*TASK*.
Among the entries below, extract exactly the lines that run from the one with "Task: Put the" through the one with "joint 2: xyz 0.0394", both ends included.

(Stored items from a collection)

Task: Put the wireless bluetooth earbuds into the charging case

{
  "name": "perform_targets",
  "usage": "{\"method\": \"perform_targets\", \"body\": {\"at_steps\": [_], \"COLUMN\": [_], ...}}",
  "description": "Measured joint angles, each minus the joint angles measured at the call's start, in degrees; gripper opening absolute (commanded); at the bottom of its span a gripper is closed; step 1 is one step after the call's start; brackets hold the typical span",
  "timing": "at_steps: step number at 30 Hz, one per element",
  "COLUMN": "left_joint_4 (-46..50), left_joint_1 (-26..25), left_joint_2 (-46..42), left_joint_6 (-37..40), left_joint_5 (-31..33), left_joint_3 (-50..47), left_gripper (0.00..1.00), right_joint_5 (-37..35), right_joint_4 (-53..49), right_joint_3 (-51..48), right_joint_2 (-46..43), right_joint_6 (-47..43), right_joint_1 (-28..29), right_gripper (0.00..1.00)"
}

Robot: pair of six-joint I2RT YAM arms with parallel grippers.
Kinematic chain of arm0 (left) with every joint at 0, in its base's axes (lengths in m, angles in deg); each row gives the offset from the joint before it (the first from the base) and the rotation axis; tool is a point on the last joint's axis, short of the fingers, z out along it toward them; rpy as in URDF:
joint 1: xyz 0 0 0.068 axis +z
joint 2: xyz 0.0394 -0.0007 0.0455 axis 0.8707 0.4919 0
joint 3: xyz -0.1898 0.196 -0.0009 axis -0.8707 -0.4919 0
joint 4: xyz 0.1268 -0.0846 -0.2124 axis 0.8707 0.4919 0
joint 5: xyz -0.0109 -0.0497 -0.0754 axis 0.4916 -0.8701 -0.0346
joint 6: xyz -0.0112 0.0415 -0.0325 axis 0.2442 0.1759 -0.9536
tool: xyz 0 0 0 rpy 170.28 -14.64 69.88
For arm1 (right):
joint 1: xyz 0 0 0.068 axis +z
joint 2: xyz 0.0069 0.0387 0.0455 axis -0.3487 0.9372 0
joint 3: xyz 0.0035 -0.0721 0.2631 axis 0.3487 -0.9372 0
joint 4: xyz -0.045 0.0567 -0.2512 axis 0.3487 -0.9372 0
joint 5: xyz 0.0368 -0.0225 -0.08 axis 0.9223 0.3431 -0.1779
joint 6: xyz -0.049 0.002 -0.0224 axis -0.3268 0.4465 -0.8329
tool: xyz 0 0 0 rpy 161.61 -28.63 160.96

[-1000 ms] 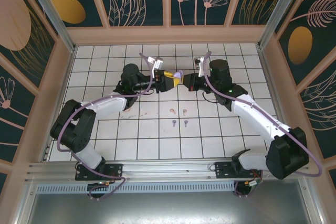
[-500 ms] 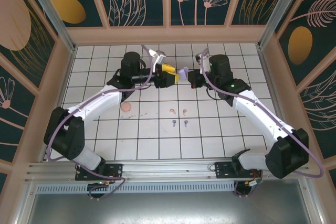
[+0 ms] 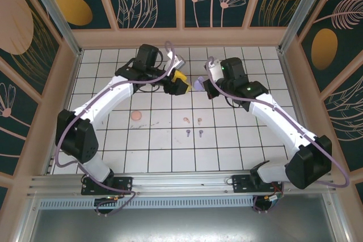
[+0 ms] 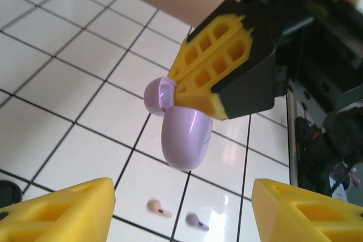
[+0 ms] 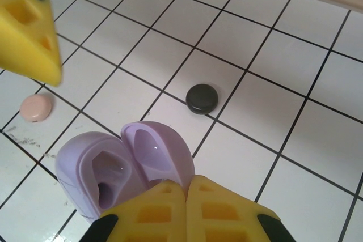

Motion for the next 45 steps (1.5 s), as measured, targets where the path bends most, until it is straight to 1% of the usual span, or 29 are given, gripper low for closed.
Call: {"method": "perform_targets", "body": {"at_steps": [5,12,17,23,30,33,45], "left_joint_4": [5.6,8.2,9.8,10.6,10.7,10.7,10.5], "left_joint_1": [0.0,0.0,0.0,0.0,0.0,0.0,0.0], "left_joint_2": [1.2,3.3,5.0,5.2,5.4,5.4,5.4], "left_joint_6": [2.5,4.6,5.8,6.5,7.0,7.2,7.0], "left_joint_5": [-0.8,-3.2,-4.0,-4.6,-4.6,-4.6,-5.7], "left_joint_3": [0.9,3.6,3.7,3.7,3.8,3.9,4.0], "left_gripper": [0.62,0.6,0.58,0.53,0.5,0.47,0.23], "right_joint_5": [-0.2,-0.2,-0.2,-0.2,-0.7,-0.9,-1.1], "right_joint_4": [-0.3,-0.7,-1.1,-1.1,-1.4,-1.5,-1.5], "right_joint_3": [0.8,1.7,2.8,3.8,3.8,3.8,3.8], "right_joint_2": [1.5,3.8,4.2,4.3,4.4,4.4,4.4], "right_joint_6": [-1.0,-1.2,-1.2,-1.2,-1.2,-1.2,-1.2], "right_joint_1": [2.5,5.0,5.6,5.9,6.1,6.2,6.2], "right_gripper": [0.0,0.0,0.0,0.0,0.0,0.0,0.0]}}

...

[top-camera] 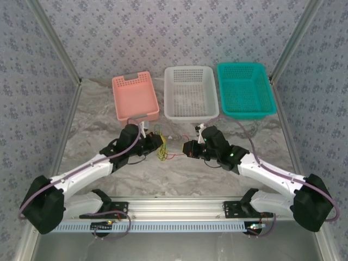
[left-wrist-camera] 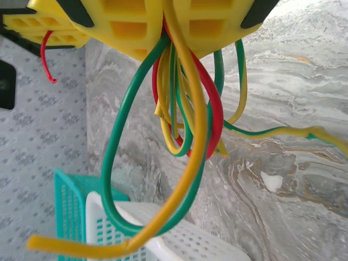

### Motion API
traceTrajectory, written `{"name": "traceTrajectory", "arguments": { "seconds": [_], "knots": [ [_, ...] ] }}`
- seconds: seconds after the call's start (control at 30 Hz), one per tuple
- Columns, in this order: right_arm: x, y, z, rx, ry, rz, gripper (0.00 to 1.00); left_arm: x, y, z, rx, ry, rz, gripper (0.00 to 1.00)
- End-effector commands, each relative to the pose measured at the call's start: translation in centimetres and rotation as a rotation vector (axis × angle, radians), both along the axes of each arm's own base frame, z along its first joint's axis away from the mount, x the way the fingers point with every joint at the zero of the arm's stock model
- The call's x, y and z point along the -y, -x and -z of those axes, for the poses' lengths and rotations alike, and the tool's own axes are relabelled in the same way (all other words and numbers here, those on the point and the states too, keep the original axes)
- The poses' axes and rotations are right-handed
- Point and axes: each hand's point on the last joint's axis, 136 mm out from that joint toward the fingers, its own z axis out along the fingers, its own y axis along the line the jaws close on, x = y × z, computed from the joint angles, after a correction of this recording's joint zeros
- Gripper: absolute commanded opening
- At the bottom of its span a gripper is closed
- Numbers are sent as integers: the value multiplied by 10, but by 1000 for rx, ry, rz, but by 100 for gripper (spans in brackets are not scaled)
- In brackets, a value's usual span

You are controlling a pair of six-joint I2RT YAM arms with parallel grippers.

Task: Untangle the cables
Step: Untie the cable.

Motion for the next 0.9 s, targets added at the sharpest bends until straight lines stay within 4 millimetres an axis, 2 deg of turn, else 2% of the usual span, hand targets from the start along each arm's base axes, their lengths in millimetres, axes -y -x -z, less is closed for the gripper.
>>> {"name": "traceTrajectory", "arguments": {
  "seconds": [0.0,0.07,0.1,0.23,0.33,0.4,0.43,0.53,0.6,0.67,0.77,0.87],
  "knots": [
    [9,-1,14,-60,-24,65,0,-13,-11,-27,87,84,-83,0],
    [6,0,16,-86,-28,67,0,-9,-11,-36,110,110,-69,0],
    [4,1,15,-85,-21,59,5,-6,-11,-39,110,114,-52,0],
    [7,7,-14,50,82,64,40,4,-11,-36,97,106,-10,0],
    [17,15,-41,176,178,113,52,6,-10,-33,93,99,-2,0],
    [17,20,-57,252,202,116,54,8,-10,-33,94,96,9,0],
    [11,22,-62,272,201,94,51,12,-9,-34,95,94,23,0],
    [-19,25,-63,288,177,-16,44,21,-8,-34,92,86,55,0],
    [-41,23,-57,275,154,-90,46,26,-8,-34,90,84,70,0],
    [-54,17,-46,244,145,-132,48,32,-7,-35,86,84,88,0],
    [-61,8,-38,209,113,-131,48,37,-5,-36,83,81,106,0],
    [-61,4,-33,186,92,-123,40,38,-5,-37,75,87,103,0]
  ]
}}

*TASK RESULT*.
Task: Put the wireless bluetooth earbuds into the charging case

{
  "name": "perform_targets",
  "usage": "{\"method\": \"perform_targets\", \"body\": {\"at_steps\": [_], \"COLUMN\": [_], ...}}",
  "description": "Measured joint angles, each minus the joint angles measured at the call's start, in degrees; gripper opening absolute (commanded); at the bottom of its span a gripper is closed; step 1 is one step after the call's start; brackets hold the typical span",
  "timing": "at_steps: step number at 30 Hz, one per element",
  "COLUMN": "left_joint_4 (-46..50), left_joint_1 (-26..25), left_joint_2 (-46..42), left_joint_6 (-37..40), left_joint_5 (-31..33), left_joint_3 (-50..47), left_gripper (0.00..1.00), right_joint_5 (-37..35), right_joint_4 (-53..49), right_joint_3 (-51..48), right_joint_2 (-46..43), right_joint_6 (-47..43), right_joint_1 (-28..29), right_gripper (0.00..1.00)"
}

Robot: pair of six-joint I2RT YAM arms with parallel grippers.
Kinematic chain of arm0 (left) with every joint at 0, in its base's axes (lengths in m, angles in deg); each row gives the offset from the joint before it (the first from the base) and the rotation axis; tool is a point on the last joint's axis, short of the fingers, z out along it toward them; rpy as in URDF:
joint 1: xyz 0 0 0.068 axis +z
joint 2: xyz 0.0394 -0.0007 0.0455 axis 0.8707 0.4919 0

This answer has now been given in full.